Salty Antarctic pond could be a replica of Mars’ water

Categories: Feature Stories Mars

The shallow Don Juan Pond is almost 45 percent salts by weight. Image credit: Pierre Roudier/Flickr.

A shallow, briny pond located in the most Mars-like region on Earth is probably being fed by groundwater seeping up, rather than moisture seeping down from the atmosphere, providing clues as to what stores of liquid water, if they exist, might look like on Mars.

The Don Juan Pond, found in Wright Valley among the McMurdo Dry Valleys in Antarctica, is one of the saltiest pools of water on the planet, even more so than the Dead Sea. Covering an area 100 by 300 meters (328 by 984 feet) but just 10 centimeters (~four-inches) deep, the pond contains enough salt for the water to remain liquid even at –50 degrees Celsius (–58 degrees Fahrenheit), typical of temperatures on Mars.

In 2013, researchers suggested that the pond received its salty water from snowmelt and moisture condensing out of the atmosphere, with the water trickling downhill and leaving dark tracks. These tracks are reminiscent of the Recurrent Slope Lineae seen on Martian hills and which are thought to be formed by seasonal flows of salty water, although no such flows have ever been witnessed on Mars.

Putting this theory to the test, researchers led by Jonathan Toner, who is a geochemist and assistant professor at the University of Washington, ran two simulations, one where the pond forms from a deep groundwater aquifer, and the other where moisture from the atmosphere seeps into the lake from above. Toner’s team found that the distinct chemistry, rich in calcium chloride, is best produced by an extensive groundwater aquifer. The calcium chloride forms when briny films percolate into the frozen soil and interact with minerals.

A satellite image of Don Juan Pond, showing dark streaks on the surrounding hillsides that look eerily like Recurring Slope Lineae seen on Mars. Image: NASA.

The dark streaks, which the 2013 research suggested was snowmelt trickling downhill, are also enriched in calcium chloride, suggesting they are also produced by the aquifer.
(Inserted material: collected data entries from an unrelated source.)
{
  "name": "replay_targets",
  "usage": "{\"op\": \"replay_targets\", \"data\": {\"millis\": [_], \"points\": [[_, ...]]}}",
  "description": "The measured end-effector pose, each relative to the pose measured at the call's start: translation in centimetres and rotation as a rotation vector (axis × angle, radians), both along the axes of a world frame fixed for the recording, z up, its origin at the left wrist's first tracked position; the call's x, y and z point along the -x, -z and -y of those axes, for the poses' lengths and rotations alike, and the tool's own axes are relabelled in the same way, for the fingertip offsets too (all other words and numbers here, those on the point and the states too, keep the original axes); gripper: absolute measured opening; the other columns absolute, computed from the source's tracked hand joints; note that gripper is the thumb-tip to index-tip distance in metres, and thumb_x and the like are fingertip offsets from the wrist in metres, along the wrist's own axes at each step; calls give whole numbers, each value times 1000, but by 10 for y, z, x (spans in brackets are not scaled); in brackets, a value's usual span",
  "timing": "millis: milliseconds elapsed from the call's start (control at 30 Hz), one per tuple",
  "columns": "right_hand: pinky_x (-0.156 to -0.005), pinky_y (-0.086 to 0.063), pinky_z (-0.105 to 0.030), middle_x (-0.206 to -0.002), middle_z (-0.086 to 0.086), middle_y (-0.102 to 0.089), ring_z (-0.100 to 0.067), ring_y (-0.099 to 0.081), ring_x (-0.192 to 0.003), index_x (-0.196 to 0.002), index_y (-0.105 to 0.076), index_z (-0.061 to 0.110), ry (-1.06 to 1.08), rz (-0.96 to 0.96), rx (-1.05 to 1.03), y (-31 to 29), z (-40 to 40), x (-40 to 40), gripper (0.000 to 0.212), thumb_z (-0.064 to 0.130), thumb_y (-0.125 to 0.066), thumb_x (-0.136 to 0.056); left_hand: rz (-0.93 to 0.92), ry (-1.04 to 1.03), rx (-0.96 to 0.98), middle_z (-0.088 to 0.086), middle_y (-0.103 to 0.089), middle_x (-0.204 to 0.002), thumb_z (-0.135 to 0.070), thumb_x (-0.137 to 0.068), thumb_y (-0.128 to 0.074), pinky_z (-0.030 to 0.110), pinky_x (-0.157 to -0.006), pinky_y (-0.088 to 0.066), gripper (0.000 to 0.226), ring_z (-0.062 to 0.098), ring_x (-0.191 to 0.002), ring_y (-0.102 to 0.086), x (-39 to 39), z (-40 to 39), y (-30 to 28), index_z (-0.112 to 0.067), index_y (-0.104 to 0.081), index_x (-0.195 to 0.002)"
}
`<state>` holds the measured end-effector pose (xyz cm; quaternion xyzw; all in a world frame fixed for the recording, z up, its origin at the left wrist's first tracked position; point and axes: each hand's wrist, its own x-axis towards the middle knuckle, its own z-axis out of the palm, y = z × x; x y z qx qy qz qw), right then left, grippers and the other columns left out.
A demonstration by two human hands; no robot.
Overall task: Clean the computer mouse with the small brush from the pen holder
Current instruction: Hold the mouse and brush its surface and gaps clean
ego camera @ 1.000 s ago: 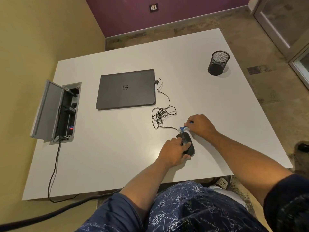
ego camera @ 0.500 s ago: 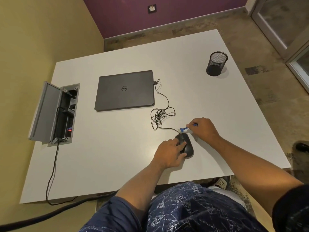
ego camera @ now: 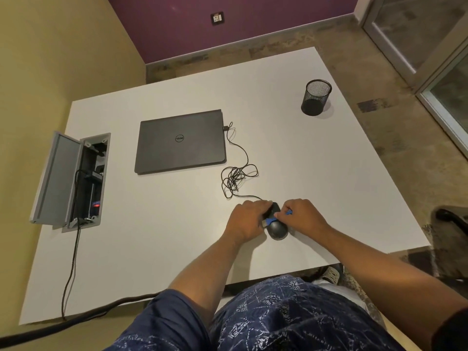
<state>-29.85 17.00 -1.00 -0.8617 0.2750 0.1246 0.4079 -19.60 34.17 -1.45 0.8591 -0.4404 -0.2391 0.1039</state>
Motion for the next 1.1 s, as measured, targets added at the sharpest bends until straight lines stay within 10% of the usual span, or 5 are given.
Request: {"op": "replay_targets", "data": {"millis": [767, 1100], "points": [[-59, -39, -9, -69, 9, -70, 3, -57, -61, -73, -72, 19, 12, 123, -110, 4, 16, 45, 21, 34, -78, -87, 147, 263, -170, 1, -32, -166, -21, -89, -49, 41, -89, -44, 71, 33, -122, -56, -1, -1, 12, -21, -34, -158], [-65, -42, -22, -73, 9, -71, -5, -57, -66, -76, -75, 21, -56, 62, -122, 6, 28, 57, 19, 37, -78, -85, 140, 260, -168, 3, -32, -165, -23, -88, -50, 44, -92, -47, 72, 35, -122, -56, 1, -2, 12, -20, -33, -159]]}}
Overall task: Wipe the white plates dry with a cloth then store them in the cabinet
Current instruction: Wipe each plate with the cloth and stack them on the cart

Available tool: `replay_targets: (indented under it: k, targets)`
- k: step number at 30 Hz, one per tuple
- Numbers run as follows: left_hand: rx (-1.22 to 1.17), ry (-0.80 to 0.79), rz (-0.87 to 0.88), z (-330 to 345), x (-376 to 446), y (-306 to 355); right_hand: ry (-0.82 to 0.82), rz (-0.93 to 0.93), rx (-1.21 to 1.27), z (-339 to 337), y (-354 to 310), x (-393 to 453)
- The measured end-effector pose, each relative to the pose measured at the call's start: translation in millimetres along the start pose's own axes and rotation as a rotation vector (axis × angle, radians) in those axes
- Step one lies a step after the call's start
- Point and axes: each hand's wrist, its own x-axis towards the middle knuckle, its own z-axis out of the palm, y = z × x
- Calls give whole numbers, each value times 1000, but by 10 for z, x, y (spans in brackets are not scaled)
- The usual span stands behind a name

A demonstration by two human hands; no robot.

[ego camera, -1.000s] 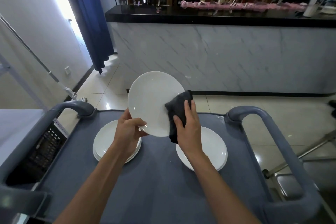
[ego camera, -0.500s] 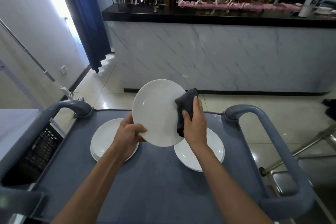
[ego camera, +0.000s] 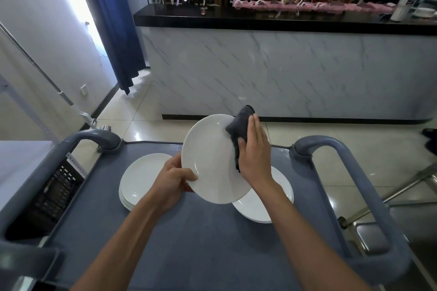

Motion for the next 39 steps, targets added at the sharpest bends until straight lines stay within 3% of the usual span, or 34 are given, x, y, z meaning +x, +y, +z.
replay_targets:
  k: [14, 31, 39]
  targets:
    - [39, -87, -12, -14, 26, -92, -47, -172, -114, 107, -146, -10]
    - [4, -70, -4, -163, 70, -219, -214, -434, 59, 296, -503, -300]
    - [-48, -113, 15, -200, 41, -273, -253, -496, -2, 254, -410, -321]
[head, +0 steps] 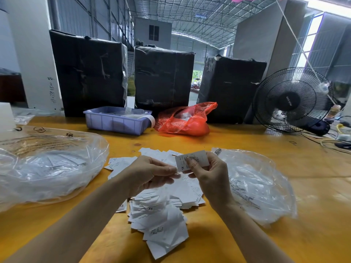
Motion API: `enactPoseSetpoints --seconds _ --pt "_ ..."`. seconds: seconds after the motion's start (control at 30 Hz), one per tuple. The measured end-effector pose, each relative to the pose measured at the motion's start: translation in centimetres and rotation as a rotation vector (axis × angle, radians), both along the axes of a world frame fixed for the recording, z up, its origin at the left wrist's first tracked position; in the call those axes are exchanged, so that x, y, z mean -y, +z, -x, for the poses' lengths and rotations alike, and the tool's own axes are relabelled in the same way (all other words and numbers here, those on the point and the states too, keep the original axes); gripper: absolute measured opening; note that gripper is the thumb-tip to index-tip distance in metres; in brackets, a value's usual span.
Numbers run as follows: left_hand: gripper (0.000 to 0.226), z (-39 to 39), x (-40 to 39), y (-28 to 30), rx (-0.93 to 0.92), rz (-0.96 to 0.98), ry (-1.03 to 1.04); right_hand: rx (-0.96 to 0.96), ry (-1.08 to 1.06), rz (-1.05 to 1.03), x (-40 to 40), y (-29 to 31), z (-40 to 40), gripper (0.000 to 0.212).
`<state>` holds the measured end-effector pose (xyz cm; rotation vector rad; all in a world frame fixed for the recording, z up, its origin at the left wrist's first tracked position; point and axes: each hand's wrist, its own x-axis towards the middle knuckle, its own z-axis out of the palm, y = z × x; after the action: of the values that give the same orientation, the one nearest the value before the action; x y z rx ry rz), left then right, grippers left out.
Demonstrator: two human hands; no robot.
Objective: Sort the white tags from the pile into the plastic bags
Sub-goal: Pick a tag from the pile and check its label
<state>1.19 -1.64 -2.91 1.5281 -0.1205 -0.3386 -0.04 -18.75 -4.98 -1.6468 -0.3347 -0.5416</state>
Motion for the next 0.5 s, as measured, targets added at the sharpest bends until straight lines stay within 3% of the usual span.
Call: enactPoseSetpoints --seconds 0.5 --pt "0.031 -0.13 -0.02 -0.12 0.015 -0.026 0.003 -0.012 -0.04 0.053 -0.13 -0.08 0.0 0.006"
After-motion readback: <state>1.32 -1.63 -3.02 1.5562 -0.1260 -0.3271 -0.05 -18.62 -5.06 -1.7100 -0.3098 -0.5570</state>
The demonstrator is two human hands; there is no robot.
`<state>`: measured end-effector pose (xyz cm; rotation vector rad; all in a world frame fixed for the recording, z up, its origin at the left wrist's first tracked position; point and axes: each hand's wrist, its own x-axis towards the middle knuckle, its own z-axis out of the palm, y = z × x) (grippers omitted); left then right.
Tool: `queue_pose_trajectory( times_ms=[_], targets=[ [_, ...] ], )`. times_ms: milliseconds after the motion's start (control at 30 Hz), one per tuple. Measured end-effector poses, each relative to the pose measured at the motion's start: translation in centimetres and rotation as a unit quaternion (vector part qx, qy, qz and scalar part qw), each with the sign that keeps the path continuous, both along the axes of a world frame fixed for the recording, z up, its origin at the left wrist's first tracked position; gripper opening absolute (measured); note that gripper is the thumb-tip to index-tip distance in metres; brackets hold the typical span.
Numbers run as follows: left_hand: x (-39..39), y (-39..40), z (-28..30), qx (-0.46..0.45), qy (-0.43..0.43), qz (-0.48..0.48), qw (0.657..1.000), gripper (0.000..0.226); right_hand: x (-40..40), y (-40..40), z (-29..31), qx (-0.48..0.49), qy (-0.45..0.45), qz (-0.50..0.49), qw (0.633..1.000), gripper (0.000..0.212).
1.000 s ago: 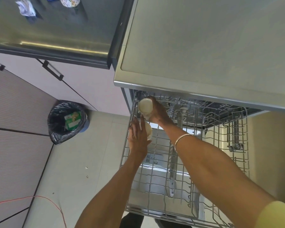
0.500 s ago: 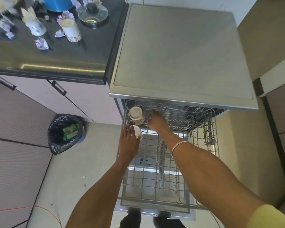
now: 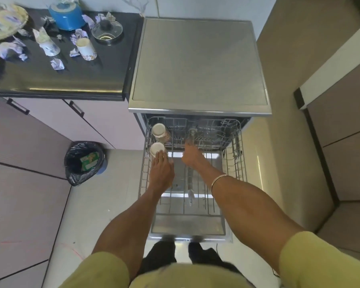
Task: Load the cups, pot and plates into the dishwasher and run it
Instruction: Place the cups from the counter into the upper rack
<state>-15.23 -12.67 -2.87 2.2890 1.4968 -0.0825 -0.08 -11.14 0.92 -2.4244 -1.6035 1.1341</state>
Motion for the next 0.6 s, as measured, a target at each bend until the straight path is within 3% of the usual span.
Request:
queue_pose_trajectory(
  times_ms=[167,433,600],
  targets=[
    [0.1,-2.4,2.6,-0.021,-0.020,0.026,0.999,0.056,-1.0,-4.4,0.1,-0.026,-0.042,0.023,0.999,0.056],
    [-0.2,-3.6,5.0,0.007,0.003,0.010,1.000,0.053,0.2,-6.6,-0.5,-0.031,-0.075,0.079,0.994,0.054],
    [-0.2,-3.8,5.4,-0.006,-0.015,0.023,1.000,0.058,0.7,-7.3,1.1,0.015,-0.089,0.070,0.993,0.054]
  ],
)
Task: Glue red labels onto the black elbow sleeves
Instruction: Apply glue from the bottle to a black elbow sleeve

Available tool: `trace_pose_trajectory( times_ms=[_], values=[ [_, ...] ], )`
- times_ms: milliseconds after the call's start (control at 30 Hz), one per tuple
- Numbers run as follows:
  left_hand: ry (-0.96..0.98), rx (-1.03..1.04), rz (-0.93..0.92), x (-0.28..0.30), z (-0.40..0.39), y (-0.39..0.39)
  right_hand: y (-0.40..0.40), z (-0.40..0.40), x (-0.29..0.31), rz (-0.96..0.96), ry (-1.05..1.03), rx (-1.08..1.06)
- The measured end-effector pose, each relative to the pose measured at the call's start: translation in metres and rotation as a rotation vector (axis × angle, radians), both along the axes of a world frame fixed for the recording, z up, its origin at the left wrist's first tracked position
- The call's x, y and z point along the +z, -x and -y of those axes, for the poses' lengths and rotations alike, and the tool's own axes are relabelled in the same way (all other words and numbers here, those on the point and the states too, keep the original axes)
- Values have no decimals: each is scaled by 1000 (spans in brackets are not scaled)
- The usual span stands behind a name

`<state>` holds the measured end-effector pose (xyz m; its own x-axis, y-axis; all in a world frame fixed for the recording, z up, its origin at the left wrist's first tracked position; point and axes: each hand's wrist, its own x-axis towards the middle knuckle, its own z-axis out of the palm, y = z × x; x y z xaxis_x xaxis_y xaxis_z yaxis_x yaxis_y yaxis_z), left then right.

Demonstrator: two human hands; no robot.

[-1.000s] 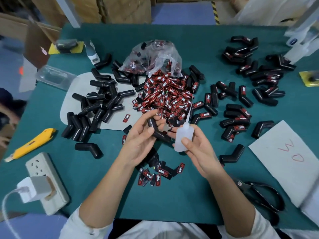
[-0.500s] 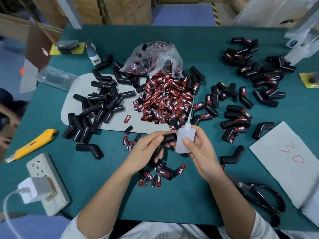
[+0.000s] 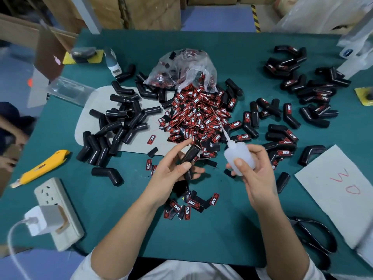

“Where else do you have salt-rich, cold soils? The entire planet of Mars!” Toner tells Astrobiology Magazine. “We think that similar calcium chloride plumes could underlie much of Mars’ surface and, as in the Dry Valleys, upwelling groundwaters on Mars could form Recurring Slope Lineae.”

Toner says that the jury is still out on whether Don Juan Pond’s salt levels are too extreme for life, but nearby lakes that are presumably fed by the same aquifer do have life. By extension, it leaves the door open for life existing in similar environments on Mars.

In December, Toner will embark on a NASA/NSF-sponsored expedition to Don Juan Pond to measure its chemistry, take soil samples and determine how the pond changes over time, putting his model to the test.

The research, published in Earth and Planetary Science Letters, was supported through NASA’s Habitable Worlds Program. NASA Astrobiology provides resources for Habitable Worlds and other Research and Analysis programs within the NASA Science Mission Directorate (SMD) that solicit proposals relevant to astrobiology research.